スロットとは、Solana上で指定されたバリデーターがブロックを生成するようスケジュールされた固定の時間枠のことです。メインネットがそれまで動作していた400ミリ秒の間隔からこの時間枠を350ミリ秒に短縮することで、リーダーはより頻繁に交代し、ブロックを生成するようになると、Solanaのスロット時間短縮に関するアップグレードページで説明されています。この短縮はテストネットでの試験ではなく、メインネットで稼働しています。関連報道については「Circle targets Sept. 16 for Arc public mainnet launch」をご覧ください。

350ミリ秒という数値は最終目標ではなく、中間的なマイルストーンです。このアップグレードは、200ミリ秒という目標に向けた最初のステップとして明確に位置づけられており、その道筋はスロット時間短縮を提案するSolana Improvement Document(Solana改善提案文書)に記されています。このアクティベーションは、段階的な展開の一環としてメインネットで稼働を開始したと報じられました。200ミリ秒の到達点に達すれば、変更前の400ミリ秒という基準値から半減することになります。

スロット短縮が実行レイヤーに変化をもたらす理由

DeFiユーザーにとって、スロット生成の高速化はトランザクションの送信から取り込みまでの間隔を縮め、Solana上に構築されたAMM、レンディング市場、オーダーブック方式の取引所における確認フローを引き締めます。ブロック生成の間隔が密になることで、ネットワークは次のリーダーのブロックにより早く到達することを意味し、これは清算やアービトラージといった時間に敏感なアクションにとって重要です。同じ間隔が決済やコンシューマーアプリケーションの確認にも適用されるため、この短縮の影響は取引インフラにとどまらず、通常の送金にも及びます。規模感として、Ethereumは12秒に1ブロックを生成するため、Solanaの新しい350ミリ秒という間隔はおよそ34倍高頻度ということになります。

今回の動きはマーケットイベントではなく、プロトコルレベルのパフォーマンス変更であり、ロードマップの文言は、さらなる最適化作業が完了したのではなく計画中であることを示しています。上記のSIP提案によれば、200ミリ秒の目標達成にはこのアクティベーションを超える追加のエンジニアリングが必要になります。当初のアクティベーションの仕組みについては、当メディアの以前のレポート「Solana activating 350-millisecond slots on mainnet」で取り上げました。関連報道については「Shinhan Partners With Solana Foundation, Etherfuse and Orca on Tokenized Fund Issuance」をご覧ください。

このアップグレードが自動的に保証するわけではないのが、スループットの比例的な増加です。
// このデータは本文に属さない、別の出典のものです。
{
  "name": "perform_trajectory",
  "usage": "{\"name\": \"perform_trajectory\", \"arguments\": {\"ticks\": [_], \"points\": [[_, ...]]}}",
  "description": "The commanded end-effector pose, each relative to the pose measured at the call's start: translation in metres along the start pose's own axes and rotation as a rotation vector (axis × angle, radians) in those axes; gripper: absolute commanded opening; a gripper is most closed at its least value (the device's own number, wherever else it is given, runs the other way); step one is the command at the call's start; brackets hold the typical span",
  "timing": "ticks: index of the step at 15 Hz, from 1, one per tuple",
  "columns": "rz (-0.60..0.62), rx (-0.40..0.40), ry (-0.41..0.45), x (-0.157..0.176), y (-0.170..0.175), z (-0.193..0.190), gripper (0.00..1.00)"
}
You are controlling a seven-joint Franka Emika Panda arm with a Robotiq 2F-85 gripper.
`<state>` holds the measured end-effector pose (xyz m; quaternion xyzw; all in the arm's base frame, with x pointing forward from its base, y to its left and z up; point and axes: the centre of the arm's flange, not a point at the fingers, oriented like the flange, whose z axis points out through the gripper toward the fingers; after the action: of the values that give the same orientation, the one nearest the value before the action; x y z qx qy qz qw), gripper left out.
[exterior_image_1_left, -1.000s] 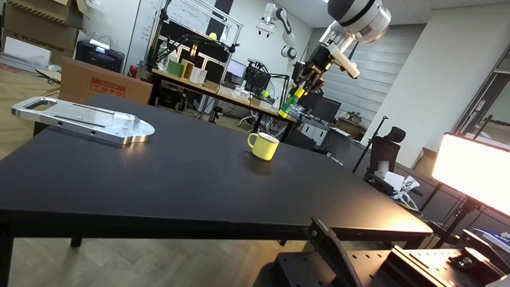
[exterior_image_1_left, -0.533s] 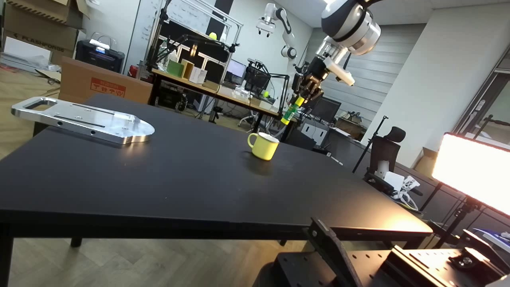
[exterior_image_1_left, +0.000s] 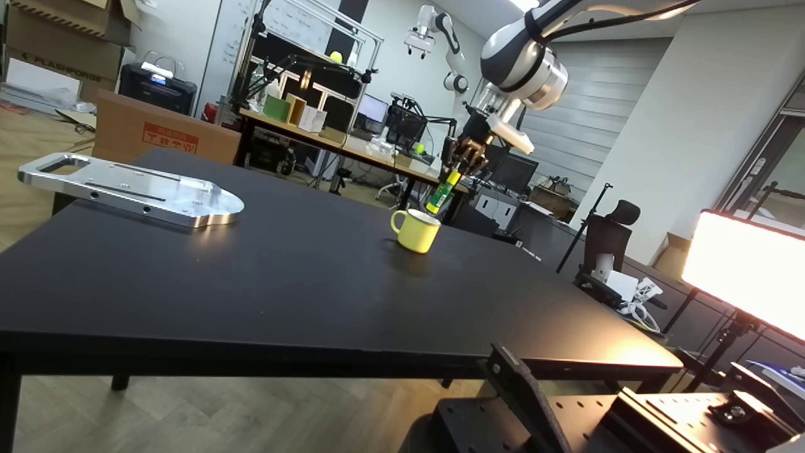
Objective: Put the glue stick inside the yellow mug
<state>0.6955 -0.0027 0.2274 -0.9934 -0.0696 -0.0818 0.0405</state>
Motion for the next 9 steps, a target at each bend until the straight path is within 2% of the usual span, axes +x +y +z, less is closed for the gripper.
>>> {"name": "perform_trajectory", "arguments": {"ticks": [1,6,9], "points": [[-0.018,-0.01,-0.025,0.014,-0.003,0.027,0.09],[-0.03,-0.01,-0.079,0.001,-0.004,0.065,0.09],[-0.033,-0.013,-0.087,-0.001,-0.003,0.074,0.09]]}}
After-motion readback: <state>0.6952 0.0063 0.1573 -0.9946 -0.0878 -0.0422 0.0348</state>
スロットの短縮はブロック生成頻度を変えるものの、持続的な1秒あたりのトランザクション数は、バリデーターのハードウェア、伝播、ネットワーク状況に依存しており、これらはスロット時間の変更だけでは対処されません。メインネットアップグレードに関する報道は、この転換をブロック時間の短縮という主要な効果として伝えていました。関連報道については「Sandbox halts Base and BNB Chain bridging after exploit」をご覧ください。

Solanaが200msへ向かう中で注目すべき点

重要な論点は、200ミリ秒目標に向けた今後の段階が予定どおりリリースされ、メインネットの負荷下で維持できるかどうかです。短縮が進むごとに、バリデーターがブロックを生成・伝播・投票するための時間的な余裕は狭まります。また、スロット時間に関する取り組みが、進行中のレイテンシ削減作業のすべてではありません。Solana Labsの研究者らは別途、Alpenglowと呼ばれるコンセンサスの再設計を提案しており、これはProof of HistoryとTower BFTを新しいRotorおよびVotorコンポーネントに置き換え、100ミリ秒オーダーのファイナリティを目指すものです。Alpenglowは現時点では提案にとどまり、デプロイされたメインネットの変更ではなく、現在リリースが進められている段階的なスロット時間短縮のステップとは区別されます。

ネットワークの安定性が注視すべき主要な変数です。スロットの高速化はバリデーターインフラとブロック伝播に大きな負担をかけるため、エコシステムは新しい間隔でネットワークが稼働する中、ミスされたスロット、スキップ率、コンセンサスの健全性に注目することになります。Solanaのスロット時間をめぐる開発は、BitwiseによるSolanaステーキングETFのトークン化の動きといった機関投資家の関心と併せて、このエコシステム周辺で注目を集めています。

現時点では、350ミリ秒が確認済みの稼働中の状態であり、200ミリ秒はリリース済みの機能ではなく、ロードマップ上の次の目標として位置づけられています。